> **YOUR ASSIGNMENT**: Return the data below exactly, minus the pictures.

> **DATA PROVIDED**:
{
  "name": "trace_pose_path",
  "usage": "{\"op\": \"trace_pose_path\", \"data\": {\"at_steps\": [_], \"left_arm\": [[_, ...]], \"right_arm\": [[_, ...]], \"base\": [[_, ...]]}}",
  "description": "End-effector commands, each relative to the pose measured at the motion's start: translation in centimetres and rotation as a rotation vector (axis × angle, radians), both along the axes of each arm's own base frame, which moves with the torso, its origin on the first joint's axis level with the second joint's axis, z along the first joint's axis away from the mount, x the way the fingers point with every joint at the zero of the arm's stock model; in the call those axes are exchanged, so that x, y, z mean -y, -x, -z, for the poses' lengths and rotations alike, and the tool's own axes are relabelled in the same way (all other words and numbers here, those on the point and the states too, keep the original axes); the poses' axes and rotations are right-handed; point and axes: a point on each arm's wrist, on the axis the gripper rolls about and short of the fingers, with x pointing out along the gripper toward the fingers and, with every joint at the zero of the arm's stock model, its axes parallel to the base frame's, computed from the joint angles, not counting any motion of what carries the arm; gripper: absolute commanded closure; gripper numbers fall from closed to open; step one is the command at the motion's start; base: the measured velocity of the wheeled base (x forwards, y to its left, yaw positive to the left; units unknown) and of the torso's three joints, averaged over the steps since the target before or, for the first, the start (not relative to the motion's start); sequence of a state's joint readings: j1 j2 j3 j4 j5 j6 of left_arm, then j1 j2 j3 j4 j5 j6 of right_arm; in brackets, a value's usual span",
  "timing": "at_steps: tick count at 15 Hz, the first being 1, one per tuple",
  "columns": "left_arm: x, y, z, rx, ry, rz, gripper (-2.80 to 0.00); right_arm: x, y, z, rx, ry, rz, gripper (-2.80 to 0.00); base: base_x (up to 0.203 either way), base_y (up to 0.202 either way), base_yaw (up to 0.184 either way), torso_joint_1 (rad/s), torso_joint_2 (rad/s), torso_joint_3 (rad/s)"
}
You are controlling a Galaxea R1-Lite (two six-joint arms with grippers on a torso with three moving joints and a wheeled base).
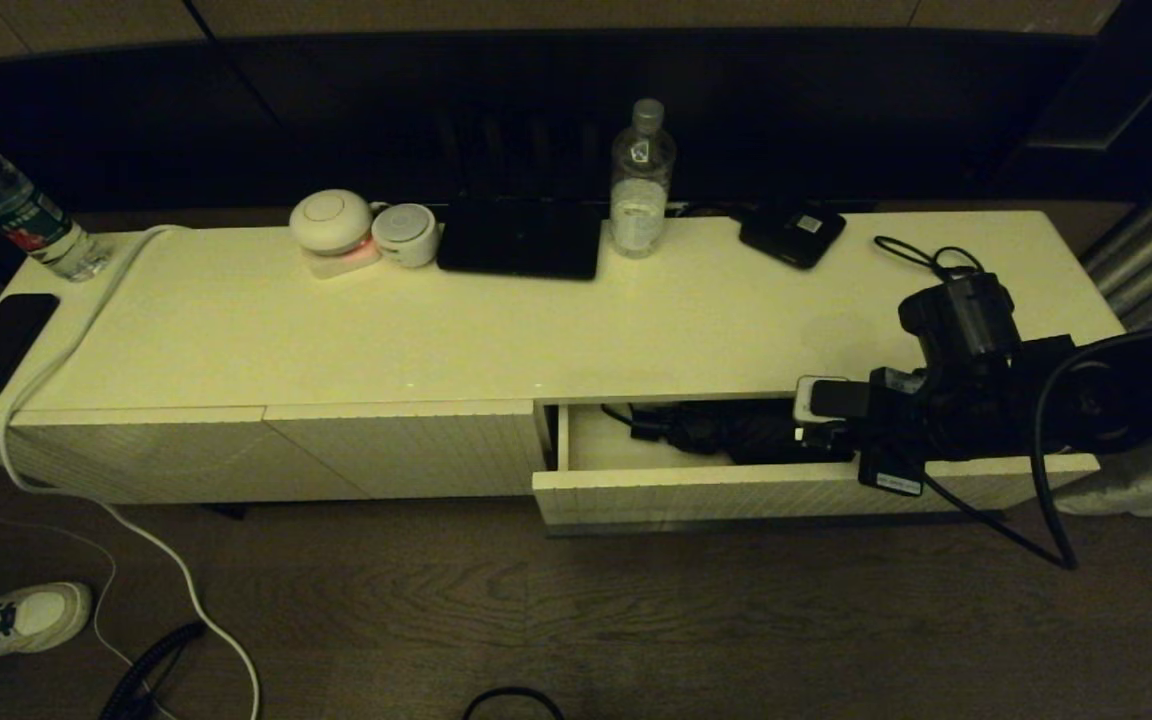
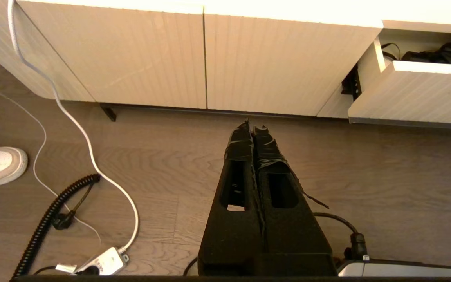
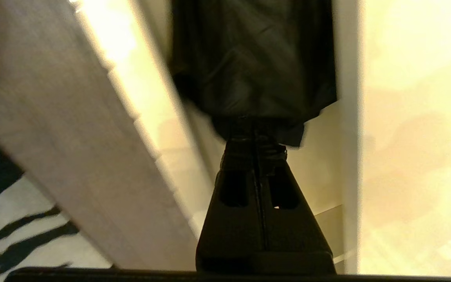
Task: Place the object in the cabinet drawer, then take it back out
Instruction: Open the drawer
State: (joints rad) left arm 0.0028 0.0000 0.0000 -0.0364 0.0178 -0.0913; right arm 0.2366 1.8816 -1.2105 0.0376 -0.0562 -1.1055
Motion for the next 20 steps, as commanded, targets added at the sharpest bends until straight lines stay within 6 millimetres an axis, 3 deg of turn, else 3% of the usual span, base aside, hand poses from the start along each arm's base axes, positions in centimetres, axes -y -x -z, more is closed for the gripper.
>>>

> **SOLUTION TO THIS TASK**:
{
  "name": "trace_pose_path",
  "usage": "{\"op\": \"trace_pose_path\", \"data\": {\"at_steps\": [_], \"left_arm\": [[_, ...]], \"right_arm\": [[_, ...]], \"base\": [[_, ...]]}}",
  "description": "End-effector commands, each relative to the pose measured at the motion's start: translation in centimetres and rotation as a rotation vector (axis × angle, radians), both along the axes of each arm's own base frame, which moves with the torso, its origin on the first joint's axis level with the second joint's axis, z along the first joint's axis away from the mount, x the way the fingers point with every joint at the zero of the arm's stock model; in the call those axes are exchanged, so that x, y, z mean -y, -x, -z, for the poses' lengths and rotations alike, and the tool's own axes are relabelled in the same way (all other words and numbers here, those on the point and the states too, keep the original axes); the poses' axes and rotations are right-handed; point and axes: a point on each arm's wrist, on the axis the gripper rolls about and short of the fingers, with x pointing out along the gripper toward the fingers and, with every joint at the zero of the arm's stock model, its axes parallel to the base frame's, computed from the joint angles, not counting any motion of what carries the arm; gripper: absolute commanded closure; gripper numbers fall from closed to open; step one is the command at the motion's start; base: the measured velocity of the wheeled base (x forwards, y to its left, yaw positive to the left; units unknown) and of the torso's three joints, averaged over the steps since the target before or, for the first, the start (not relative to the motion's start); sequence of a state's joint readings: j1 j2 j3 j4 j5 j6 of left_arm, then j1 j2 j3 j4 j5 j6 of right_arm; in brackets, a value's usual span",
  "timing": "at_steps: tick count at 15 Hz, the first being 1, one per tuple",
  "columns": "left_arm: x, y, z, rx, ry, rz, gripper (-2.80 to 0.00); right_arm: x, y, z, rx, ry, rz, gripper (-2.80 to 0.00); base: base_x (up to 0.203 either way), base_y (up to 0.202 either way), base_yaw (up to 0.184 either way), torso_joint_1 (rad/s), torso_joint_2 (rad/s), torso_joint_3 (rad/s)"
}
You are controlling a Galaxea R1-Lite (two six-joint arms with grippers on a torso with three moving joints and a wheeled base).
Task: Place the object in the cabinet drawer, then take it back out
Instruction: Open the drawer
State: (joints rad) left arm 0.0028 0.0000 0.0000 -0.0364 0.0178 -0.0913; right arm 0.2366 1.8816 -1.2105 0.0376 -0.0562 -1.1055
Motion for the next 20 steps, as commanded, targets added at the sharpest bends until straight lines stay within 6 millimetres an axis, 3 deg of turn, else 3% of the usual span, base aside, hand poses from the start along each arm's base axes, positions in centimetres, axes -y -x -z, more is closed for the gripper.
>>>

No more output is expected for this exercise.